## [WHAT YOU HAVE TO DO]
For this task, copy all of the data below exactly and skip the pictures.

## [DATASET SECTION]
──────

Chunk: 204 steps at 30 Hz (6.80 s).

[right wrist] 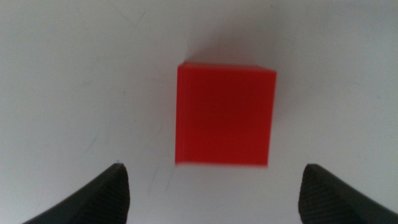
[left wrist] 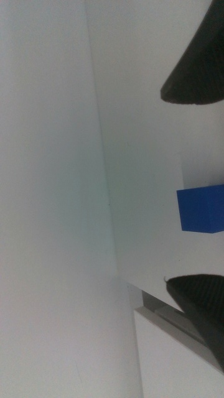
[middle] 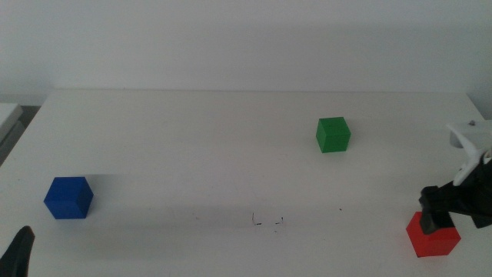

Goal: Stack red cubes first, then green, then blue cubes in a specific spot.

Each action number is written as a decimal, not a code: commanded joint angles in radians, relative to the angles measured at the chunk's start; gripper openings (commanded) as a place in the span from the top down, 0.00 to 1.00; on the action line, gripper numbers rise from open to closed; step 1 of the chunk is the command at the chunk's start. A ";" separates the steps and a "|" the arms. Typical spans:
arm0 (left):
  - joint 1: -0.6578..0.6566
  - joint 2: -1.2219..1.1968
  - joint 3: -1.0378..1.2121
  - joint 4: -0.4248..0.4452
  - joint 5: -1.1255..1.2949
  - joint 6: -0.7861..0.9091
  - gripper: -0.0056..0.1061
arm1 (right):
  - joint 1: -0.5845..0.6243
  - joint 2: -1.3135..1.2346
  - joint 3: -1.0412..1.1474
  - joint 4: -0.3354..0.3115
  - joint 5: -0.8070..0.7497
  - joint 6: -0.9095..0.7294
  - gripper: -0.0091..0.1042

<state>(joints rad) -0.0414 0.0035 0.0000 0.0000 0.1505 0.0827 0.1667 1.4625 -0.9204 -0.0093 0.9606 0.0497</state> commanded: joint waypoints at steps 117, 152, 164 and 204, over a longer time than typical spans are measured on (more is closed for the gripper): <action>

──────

## [RESULT OF THIS EXERCISE]
Chunk: 204 steps at 30 Hz (6.80 s).

[right wrist] 
[left wrist] 
[middle] 

Goal: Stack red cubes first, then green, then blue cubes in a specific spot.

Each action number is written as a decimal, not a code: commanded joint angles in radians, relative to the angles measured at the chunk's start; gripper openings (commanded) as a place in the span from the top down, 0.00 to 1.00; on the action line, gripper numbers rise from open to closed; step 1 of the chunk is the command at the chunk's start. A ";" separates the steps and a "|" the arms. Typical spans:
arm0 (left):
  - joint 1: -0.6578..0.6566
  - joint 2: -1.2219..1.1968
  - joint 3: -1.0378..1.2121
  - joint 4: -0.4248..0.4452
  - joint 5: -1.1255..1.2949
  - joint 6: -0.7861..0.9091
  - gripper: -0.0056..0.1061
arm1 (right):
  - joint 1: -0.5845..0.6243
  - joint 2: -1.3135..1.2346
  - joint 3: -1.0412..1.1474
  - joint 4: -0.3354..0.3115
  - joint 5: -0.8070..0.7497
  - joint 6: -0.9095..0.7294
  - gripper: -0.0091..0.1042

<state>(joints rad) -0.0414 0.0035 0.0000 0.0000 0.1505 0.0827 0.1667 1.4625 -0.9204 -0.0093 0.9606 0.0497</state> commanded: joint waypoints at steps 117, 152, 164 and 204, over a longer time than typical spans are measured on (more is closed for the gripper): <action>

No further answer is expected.